Why is it hot and dry? Two curious Nepali girls embark on a search for answers in a jungle near their home. Did Tiger take the rain?

Far away in Vermont, on a cool but colorful, sunny October 14 I picked up my first box of Did Tiger Take the Rain? – virtually on the doorsteps of Green Writers Press’ office and home near Brattleboro.

I took out a copy for myself right there and held it to my heart. I thought of the trips, the hard work, the sad times and the joy – of days in a jeep, the villages and the wonderful people I met there and those at home who supported, advised, and believed as I put my book together. And now the book is out there. I hope it will be an accessible tool for beginning a conversation on climate change which is equally thought-provoking for children, parents, and teachers.

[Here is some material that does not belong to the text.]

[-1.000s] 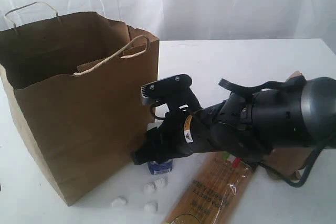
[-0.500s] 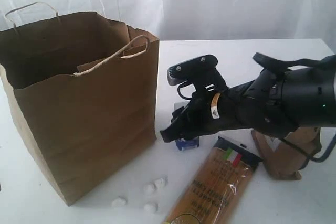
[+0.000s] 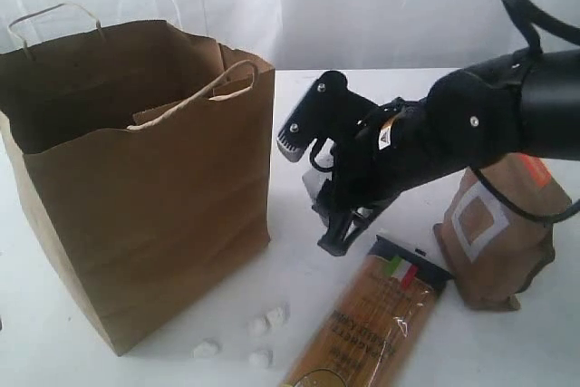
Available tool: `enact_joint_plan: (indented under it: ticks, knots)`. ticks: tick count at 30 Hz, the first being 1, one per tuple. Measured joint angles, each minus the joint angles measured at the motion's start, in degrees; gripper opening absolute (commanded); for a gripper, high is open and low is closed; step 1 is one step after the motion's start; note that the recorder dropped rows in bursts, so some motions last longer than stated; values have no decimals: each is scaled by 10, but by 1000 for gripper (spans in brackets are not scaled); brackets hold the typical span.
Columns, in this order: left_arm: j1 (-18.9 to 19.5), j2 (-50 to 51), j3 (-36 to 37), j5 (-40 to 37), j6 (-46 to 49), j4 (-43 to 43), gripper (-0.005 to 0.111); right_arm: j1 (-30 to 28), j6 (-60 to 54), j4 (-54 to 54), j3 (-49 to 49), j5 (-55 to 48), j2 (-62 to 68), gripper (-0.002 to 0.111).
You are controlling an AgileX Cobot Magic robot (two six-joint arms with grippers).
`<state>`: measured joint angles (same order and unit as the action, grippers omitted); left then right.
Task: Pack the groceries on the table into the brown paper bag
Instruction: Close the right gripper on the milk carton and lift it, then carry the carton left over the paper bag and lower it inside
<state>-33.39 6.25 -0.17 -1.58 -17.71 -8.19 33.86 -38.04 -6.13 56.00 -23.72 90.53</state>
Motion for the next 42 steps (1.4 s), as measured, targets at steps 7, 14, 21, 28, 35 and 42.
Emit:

During the ongoing Brattleboro Literary Festival, I signed my first book: one dedicated to a granddaughter named Kathryn. Kathryn, may Tiger forever be your friend and may you and those of your generation understand Anjali’s message: “When the sun shines, it shines down on humans and tigers together.”

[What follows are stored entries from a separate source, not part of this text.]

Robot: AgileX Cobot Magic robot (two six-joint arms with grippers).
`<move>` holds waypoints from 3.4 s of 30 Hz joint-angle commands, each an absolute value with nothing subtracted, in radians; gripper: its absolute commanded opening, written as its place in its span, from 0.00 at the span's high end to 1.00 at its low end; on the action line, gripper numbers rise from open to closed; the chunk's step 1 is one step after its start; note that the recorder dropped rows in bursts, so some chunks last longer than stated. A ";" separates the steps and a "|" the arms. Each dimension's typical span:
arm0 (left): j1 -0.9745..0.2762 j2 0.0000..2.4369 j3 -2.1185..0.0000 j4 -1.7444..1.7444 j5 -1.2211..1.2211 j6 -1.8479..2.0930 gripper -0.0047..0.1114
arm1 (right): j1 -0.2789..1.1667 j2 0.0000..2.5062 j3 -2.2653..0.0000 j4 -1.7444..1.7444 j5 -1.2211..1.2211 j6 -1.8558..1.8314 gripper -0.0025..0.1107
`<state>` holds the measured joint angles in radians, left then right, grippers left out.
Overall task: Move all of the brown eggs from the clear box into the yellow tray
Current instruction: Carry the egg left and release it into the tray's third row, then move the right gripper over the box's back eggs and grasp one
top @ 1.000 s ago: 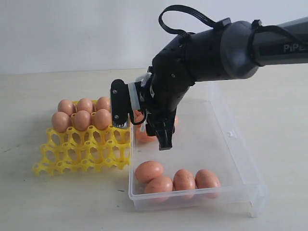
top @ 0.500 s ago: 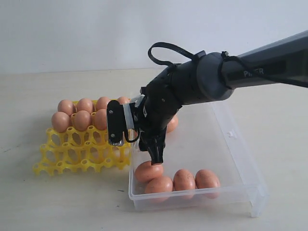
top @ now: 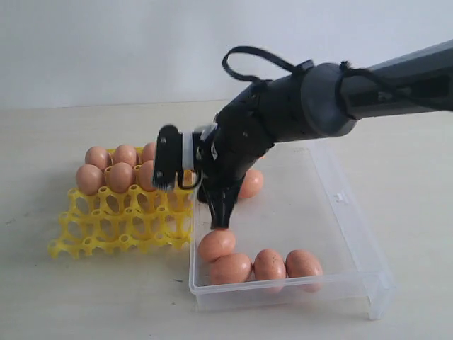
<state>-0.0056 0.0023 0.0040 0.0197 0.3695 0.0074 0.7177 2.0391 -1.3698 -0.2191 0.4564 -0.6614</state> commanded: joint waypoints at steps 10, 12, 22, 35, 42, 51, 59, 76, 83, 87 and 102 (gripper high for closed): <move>-0.010 0.000 0.000 0.016 0.361 0.007 0.96 | 0.711 1.981 -1.180 -0.231 -0.281 0.055 0.98; -0.010 0.000 0.000 0.016 0.361 0.007 0.96 | 0.711 2.026 -1.180 -0.201 -0.329 0.055 0.98; -0.010 0.000 0.000 0.016 0.361 0.007 0.96 | 0.703 2.124 -1.182 -0.056 -0.435 -0.029 0.98; -0.010 0.000 0.000 0.016 0.361 0.007 0.96 | 0.672 2.130 -1.182 -0.054 -0.451 0.011 0.49; -0.010 0.000 0.000 0.016 0.361 0.007 0.96 | 0.672 2.111 -1.182 -0.054 -0.439 0.031 0.44; -0.010 0.000 0.000 0.016 0.361 0.007 0.96 | 0.663 1.873 -1.199 -0.089 0.124 -0.016 0.47; -0.010 0.000 0.000 0.016 0.361 0.007 0.96 | 0.628 1.864 -1.226 -0.399 0.510 -0.906 0.47; -0.010 0.000 0.000 0.016 0.361 0.007 0.96 | 0.574 1.898 -1.247 -0.330 0.348 0.734 0.51; -0.010 0.000 0.000 0.016 0.361 0.007 0.96 | 0.509 1.918 -1.245 -0.328 0.423 1.185 0.51; -0.010 0.000 0.000 0.016 0.361 0.007 0.96 | 0.503 1.938 -1.245 -0.308 0.356 1.294 0.51; -0.010 0.000 0.000 0.016 0.361 0.007 0.96 | 0.524 2.058 -1.245 -0.247 0.232 1.301 0.51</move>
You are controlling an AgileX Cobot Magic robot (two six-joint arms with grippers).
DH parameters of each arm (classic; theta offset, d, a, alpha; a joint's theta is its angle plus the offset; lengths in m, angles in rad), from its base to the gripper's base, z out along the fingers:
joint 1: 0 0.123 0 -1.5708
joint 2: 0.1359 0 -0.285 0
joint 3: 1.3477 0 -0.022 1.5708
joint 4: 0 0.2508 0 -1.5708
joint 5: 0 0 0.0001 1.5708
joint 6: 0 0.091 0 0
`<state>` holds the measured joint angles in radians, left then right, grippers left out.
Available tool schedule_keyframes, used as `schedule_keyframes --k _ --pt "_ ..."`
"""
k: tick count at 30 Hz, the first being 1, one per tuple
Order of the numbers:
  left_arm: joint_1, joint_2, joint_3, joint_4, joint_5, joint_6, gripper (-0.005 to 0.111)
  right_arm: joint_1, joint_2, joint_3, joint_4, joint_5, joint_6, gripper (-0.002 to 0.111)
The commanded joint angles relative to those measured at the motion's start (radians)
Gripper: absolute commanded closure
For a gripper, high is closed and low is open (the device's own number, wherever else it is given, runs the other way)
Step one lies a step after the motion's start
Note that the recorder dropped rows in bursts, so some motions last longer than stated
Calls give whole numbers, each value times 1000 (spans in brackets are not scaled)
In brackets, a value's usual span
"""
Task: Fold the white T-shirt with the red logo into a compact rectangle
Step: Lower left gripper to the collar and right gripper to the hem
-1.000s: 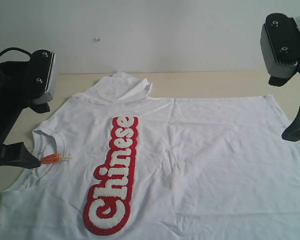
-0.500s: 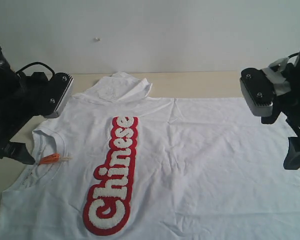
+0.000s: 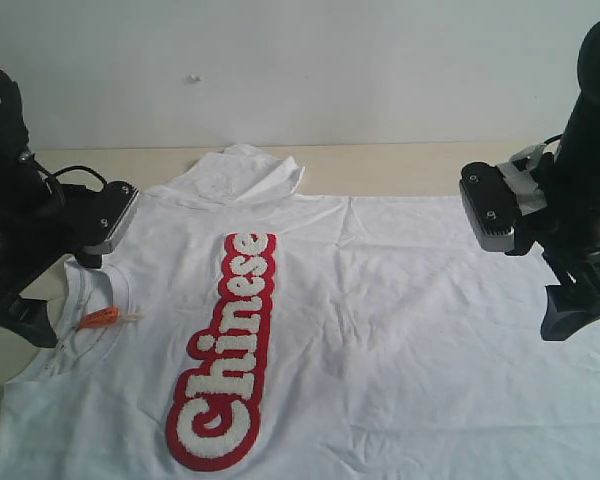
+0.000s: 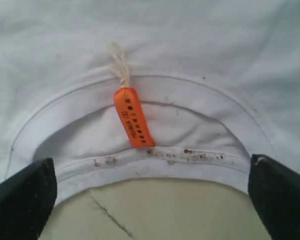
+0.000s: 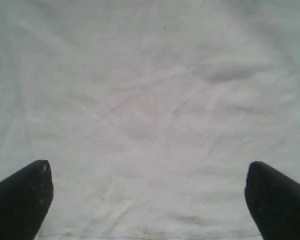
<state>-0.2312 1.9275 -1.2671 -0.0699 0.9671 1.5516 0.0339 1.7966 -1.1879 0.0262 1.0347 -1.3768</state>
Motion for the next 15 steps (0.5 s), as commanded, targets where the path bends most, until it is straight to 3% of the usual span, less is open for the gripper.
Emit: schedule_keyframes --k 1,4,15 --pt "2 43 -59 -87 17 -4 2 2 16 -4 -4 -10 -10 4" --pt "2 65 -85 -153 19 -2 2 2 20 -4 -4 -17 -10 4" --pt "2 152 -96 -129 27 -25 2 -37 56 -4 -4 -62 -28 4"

The official book launch was November 11, 2016, at Everyone’s Book Store in Brattleboro, VT. Great questions, and some wonderful kids who, like the adults, were pressed to find the three hidden tigers in the book. Here is a photo. It shows me, two of the kids, and fellow writer Jaimie Scanlon and illustrator Ellen Tumavicus along with their book Ralph Flies the Coop which has been published by Green Writers Press parallel to mine.

booklaunch

Please check out my Facebook page for more specific updates and events as they begin to take shape. By the way, on my Facebook page you will see the following image:

Version 2

This is a pen and ink drawing that shows Mowgli from Rudyard Kipling’s The Jungle Book as best as I could render him based on Kipling’s original concept. It is akin to the fantastic images drawn by Robert Ingpen in his illustrations for an edition of that book. Kipling spent some time in India and collected material from an area in Madhya Pradesh through which the Seeonee River flowed. He used that information to model the setting for The Jungle Book. By coincidence, during a visit I made to the Wildlife Institute of India in 2015, I was asked if I would be interested in writing a follow up to Did Tiger Take the Rain? based on the re-introduction of tigers into the Panna Tiger Reserve. The Panna and Pench reserves abut the Seeonee region Kipling used as his backdrop for Mowgli, Bagheera and Baloo and the Seeonee Wolf Pack in The Jungle Book. It is my dream to return to the Panna and Pench Reserves in India as a follow up to my book. And if the Mowgli story were not coincidence enough, Kipling actually wrote The Jungle Book in his then home near Brattleboro, Vermont  where Green Writers Press is located. Let’s hope that the tiger of my book is a modern, safer cousin of the ill-fated Shere Khan.